*What the exercise asks*:
Could you copy exactly the line that contains "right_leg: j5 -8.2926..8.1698" and every line after it to the end of the records, and nothing more?

*Source data*:
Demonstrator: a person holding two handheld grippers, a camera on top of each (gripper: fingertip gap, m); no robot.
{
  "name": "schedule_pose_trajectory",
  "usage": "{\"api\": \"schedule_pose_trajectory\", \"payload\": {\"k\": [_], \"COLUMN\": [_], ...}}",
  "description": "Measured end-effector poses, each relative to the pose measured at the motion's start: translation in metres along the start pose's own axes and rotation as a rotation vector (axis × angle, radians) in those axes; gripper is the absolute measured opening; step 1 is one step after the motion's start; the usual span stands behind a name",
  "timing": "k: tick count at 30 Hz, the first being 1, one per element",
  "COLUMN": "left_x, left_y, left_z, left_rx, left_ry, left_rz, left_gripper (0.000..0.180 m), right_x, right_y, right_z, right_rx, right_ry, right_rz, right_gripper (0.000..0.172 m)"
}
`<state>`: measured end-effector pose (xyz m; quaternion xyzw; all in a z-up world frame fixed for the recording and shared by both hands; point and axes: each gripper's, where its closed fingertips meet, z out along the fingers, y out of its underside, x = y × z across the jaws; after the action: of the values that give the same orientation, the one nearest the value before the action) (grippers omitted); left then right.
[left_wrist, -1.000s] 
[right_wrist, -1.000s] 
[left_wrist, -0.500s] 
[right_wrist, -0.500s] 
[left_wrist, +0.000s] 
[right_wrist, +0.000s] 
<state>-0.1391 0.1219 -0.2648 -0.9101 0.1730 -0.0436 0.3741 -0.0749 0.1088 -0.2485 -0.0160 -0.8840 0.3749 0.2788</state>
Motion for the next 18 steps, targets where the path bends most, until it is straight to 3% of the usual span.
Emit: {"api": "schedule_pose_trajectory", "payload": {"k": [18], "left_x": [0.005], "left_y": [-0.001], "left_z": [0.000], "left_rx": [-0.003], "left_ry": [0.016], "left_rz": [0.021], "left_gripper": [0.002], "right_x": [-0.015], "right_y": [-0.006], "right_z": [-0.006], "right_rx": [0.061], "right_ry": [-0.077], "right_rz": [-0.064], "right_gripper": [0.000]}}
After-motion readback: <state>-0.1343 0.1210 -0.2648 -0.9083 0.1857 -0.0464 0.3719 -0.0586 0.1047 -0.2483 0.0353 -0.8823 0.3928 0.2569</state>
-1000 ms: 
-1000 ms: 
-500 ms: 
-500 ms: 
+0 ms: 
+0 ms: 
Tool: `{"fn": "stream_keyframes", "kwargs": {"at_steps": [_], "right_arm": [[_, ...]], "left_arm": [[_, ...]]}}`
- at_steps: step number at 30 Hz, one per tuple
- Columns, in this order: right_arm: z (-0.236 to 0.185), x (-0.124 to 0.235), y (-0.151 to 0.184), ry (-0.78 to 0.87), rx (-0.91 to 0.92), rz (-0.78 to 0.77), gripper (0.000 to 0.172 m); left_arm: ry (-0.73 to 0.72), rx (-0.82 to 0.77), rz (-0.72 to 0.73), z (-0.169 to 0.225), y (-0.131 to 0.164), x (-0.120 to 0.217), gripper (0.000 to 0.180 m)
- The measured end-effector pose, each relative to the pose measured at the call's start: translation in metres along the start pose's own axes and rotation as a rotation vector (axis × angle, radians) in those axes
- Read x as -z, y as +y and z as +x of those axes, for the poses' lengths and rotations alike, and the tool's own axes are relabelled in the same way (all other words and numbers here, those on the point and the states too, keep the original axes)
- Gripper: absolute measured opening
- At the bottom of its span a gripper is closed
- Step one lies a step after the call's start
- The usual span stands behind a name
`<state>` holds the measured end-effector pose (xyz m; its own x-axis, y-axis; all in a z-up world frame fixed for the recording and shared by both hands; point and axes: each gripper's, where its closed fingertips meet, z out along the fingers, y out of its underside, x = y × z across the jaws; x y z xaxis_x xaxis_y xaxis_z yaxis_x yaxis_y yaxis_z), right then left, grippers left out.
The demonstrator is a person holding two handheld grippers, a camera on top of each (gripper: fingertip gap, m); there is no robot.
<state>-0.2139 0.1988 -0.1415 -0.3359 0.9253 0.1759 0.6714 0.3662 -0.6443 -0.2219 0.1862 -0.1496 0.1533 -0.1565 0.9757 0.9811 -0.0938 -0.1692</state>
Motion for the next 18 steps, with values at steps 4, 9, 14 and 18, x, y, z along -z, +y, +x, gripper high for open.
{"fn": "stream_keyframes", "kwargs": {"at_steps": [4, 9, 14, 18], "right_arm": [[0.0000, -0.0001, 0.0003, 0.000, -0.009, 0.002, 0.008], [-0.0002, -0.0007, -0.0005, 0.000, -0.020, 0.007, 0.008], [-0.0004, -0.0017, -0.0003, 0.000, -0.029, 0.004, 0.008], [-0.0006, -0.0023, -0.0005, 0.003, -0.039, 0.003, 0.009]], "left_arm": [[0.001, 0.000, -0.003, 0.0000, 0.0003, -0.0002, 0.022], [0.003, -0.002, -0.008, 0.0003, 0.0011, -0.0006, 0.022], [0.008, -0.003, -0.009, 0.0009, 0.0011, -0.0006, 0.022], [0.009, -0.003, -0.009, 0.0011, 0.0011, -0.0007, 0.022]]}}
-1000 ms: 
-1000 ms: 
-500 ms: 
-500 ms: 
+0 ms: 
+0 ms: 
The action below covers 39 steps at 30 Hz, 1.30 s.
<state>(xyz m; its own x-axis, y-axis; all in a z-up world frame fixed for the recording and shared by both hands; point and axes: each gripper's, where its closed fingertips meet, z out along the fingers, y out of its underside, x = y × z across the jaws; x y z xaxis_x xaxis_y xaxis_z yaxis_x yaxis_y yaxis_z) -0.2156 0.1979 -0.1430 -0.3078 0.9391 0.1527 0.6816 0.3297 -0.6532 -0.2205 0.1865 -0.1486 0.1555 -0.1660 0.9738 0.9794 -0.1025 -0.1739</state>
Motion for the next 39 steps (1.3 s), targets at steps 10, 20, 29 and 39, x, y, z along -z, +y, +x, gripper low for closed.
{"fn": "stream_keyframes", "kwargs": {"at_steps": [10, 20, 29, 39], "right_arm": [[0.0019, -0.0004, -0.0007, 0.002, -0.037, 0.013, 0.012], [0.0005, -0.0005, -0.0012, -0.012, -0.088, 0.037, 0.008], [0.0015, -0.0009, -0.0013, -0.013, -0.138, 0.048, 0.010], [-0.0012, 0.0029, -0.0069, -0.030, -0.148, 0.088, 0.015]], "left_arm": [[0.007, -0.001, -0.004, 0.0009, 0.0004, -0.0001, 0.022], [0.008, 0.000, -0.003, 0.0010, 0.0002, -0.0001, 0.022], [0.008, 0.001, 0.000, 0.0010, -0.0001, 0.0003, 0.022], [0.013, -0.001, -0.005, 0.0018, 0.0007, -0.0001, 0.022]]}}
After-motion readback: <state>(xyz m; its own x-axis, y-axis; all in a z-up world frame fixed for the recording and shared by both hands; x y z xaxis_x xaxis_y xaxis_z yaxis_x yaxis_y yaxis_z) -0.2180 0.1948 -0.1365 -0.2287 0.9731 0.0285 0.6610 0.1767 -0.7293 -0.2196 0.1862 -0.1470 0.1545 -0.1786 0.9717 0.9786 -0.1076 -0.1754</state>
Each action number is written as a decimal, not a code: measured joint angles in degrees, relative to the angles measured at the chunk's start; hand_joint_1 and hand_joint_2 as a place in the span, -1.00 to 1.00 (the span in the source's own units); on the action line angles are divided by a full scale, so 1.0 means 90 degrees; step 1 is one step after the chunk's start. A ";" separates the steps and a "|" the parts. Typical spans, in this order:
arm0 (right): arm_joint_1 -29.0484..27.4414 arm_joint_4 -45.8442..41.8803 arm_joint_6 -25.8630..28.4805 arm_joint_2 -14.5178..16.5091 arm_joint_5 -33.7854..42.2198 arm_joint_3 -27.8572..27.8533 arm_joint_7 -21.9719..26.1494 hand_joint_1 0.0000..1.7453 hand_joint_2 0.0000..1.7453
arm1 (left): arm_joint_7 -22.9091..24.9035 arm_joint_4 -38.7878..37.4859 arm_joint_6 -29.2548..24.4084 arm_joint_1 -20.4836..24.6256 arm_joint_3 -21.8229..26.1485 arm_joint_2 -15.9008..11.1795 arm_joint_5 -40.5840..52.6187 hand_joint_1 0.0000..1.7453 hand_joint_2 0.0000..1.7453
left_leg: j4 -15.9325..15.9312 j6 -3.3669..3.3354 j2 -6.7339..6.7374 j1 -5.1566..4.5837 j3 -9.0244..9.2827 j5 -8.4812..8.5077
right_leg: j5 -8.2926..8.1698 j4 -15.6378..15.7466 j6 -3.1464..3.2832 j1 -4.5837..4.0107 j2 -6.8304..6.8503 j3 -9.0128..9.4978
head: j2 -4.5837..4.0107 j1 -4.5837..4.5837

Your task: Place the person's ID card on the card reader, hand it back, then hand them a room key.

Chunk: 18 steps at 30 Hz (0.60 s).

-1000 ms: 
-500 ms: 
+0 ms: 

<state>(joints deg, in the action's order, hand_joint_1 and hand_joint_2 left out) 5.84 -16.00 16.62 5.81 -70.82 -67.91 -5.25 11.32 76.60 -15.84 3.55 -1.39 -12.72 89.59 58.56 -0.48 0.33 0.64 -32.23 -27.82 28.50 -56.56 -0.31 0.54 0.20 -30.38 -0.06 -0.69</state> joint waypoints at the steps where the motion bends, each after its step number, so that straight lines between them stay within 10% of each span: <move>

*Reply*:
right_leg: j5 -8.2926..8.1698 j4 -15.6378..15.7466 j6 -3.1464..3.2832 j1 -4.5837..4.0107 j2 -6.8304..6.8503 j3 -9.0128..9.4978
head: j2 -4.5837..4.0107 j1 -4.5837..4.5837

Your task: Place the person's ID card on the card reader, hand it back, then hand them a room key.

Chunk: 18 steps at 30 Hz (0.60 s).

-1000 ms: 
-500 ms: 
+0 ms: 

<state>(joints deg, in the action's order, hand_joint_1 and hand_joint_2 left out) 5.84 -16.00 16.62 5.81 -70.82 -67.91 -5.25 11.32 76.60 -15.84 3.55 -1.39 -12.72 89.59 58.56 -0.48 0.33 0.64 -32.23 -27.82 28.50 -56.56 -0.31 0.54 0.20 -30.38 -0.06 -0.69</state> joint waypoints at the steps where the motion bends, each after its step number, so that straight lines between them stay within 10% of each span: <move>

The exercise is finished.